***Editor’s Note: Due to the impact of COVID-19, the Office of Education Standards is conducting one-day ‘thematic visits’ to Cayman Islands schools in the Spring 2022 term in lieu of more in-depth inspections. (Click to expand.)
(Read our story on the decision here.) OES recently published the first batch of reports from these visits, which will eventually involve 31 government and private schools and culminate in a national report. The Current will publish a story on each individual school, as well as stories from a more comprehensive perspective.***
The leaders of Truth For Youth School have invested significant resources into the school’s response to COVID-19 and other issues identified in previous inspection reports, an Office of Education Standards inspector said.
During the pandemic, the private school in George Town has managed student absences and learning loss, according to a letter to Principal Angela McLaughlin from Senior Inspector Althea Edwards-Boothe.
“Senior leaders, the Church Council and staff exhibited clear commitment towards the ongoing provision of education for all students in a safe learning environment,” Edwards-Boothe said.
Truth For Youth is owned and operated by the Church of God (Universal).
“The Church Council was supportive of the work of the school and had hired substitute teachers during the pandemic to ensure adequate staff cover was in place to deliver the curriculum. Additionally, the Council had already started staff recruitment for the new school year,” the inspector said.

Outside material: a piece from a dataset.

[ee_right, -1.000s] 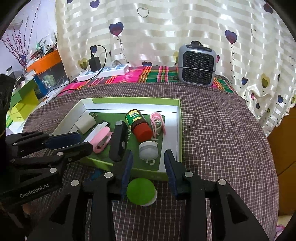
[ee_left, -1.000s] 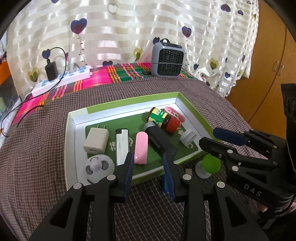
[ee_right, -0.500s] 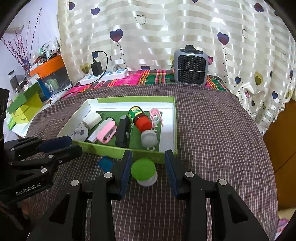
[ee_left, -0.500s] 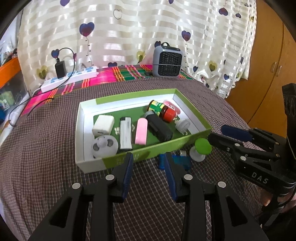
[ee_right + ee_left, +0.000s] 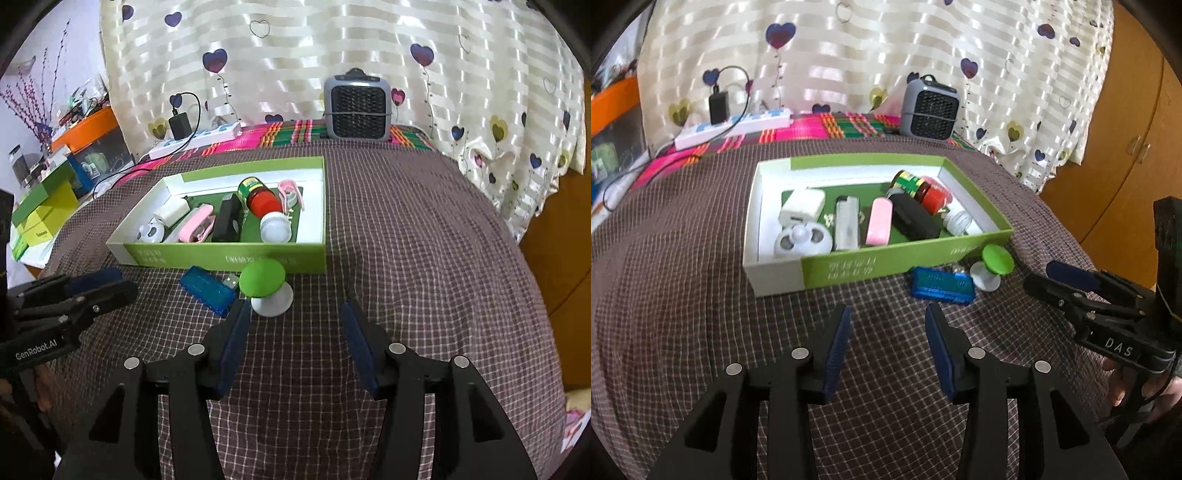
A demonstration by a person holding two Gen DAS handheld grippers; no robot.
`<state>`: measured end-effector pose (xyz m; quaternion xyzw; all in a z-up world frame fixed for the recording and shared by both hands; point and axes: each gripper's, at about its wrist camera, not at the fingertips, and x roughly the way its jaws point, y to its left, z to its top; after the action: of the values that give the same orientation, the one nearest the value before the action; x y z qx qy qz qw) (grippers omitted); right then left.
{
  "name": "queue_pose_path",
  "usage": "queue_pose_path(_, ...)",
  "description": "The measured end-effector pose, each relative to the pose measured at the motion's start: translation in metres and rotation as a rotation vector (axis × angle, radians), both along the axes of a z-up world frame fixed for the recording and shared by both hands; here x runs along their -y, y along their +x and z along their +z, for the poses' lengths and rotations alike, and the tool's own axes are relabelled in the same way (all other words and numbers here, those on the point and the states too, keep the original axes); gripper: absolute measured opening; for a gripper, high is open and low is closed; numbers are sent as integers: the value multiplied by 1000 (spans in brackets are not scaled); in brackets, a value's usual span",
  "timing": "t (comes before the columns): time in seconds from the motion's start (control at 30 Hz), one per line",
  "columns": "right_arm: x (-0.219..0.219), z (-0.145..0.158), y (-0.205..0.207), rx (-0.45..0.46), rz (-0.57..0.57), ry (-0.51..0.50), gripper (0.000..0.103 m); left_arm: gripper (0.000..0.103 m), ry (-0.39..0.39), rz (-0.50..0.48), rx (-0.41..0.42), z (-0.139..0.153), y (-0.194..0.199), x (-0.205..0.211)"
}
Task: Organize rigid objects
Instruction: 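Grasp the green-capped white jar with the right gripper while the left gripper approaches the blue USB drive, then grasp the blue USB drive with the left gripper while the right gripper holds the green-capped jar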
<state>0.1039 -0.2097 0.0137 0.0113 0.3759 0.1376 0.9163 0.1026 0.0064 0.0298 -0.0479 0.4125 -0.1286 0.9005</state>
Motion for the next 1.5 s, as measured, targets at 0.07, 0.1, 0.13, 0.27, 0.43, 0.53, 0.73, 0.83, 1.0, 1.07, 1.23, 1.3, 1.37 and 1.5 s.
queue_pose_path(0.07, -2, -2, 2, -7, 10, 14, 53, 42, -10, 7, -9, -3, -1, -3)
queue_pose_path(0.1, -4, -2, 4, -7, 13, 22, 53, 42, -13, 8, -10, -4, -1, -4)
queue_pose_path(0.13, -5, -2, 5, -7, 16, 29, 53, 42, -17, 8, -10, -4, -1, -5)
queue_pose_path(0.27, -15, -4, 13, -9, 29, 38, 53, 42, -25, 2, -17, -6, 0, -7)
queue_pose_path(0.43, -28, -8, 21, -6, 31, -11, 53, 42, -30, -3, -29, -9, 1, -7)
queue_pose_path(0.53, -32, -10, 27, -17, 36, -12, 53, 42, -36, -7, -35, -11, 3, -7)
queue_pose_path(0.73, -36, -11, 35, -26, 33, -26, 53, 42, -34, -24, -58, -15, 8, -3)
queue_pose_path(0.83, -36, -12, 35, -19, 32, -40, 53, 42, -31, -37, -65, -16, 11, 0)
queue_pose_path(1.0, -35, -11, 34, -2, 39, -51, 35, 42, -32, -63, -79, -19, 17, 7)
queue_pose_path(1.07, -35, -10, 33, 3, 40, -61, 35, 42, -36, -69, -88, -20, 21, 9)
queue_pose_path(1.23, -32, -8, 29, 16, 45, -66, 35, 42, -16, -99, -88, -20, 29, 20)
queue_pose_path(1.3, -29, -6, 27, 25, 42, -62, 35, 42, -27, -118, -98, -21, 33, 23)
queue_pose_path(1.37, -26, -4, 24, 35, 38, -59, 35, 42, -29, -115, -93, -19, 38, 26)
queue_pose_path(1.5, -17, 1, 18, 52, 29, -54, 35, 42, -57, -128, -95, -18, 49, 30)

The visit to the West Bay school occurred on 23 March and the inspector’s summary is dated 24 March.
“I did not find any significant concerns” during the school visit, the inspector said.
Unlike full inspection reports, the inspectors do not assign graded judgments to schools as a result of the one-day visits. Inspectors conduct interviews with school leadership, teachers and administration, as well as reviewing documentation.
The school had enhanced its provisions to safeguard students, including a buzzer-and-camera system, and grilled gates that restrict access to the campus by parents and visitors.
The school had also implemented measures to prevent the spread of COVID, including hand-sanitising, mask-wearing, regular cleaning and the installation of more outside seating to facilitate social distancing. Almost all parents surveyed said the school provided a safe environment for students during the pandemic.
The school was also working to improve in areas identified as ‘weak’ during its last regular inspection.
“School leaders had developed a response to inspection plan. However, adjustments are
required in the formal planning for school self-evaluation and improvement planning,” Edwards-Boothe said. “There was the need for the school’s self-evaluation to be more closely aligned to the OES Successful Schools and Achieving Students 2 Framework. There was also scope to ensure that the school improvement plan and priorities were derived using suitable and accurate evidence from self-evaluation processes.”
She said, “The Church Council had invested in a new curriculum for the school. The introduction of the New York State Curriculum had also provided staff and students with a suite of digital learning resources to augment students’ learning.”
During the Fall 2021 term, average student attendance was 83%.
“Subject leaders reported a degree of learning loss across the core subjects for a minority of students. Teachers provided in-class support to close knowledge gaps for those students. However, staff reported that the majority of students had continued to progress in their learning during the pandemic,” the inspector said.
Students with additional learning needs received support during class, and also could attend afterschool programmes that parents had to pay for.
“The Principal advised that there were plans to hire staff to coordinate [Special Education Needs] provision in the new school year,” she said.
School leaders praised the government’s decision to reinstate grants to private schools, which at Truth For Youth would be used to help purchase tablets for all students.
“The principal also spoke positively of the Ministry of Education’s provision of lateral flow kits (LFTs) for staff and students. A support staff had dedicated responsibility for organising the distribution of LFTs to parents,” Edwards-Boothe said.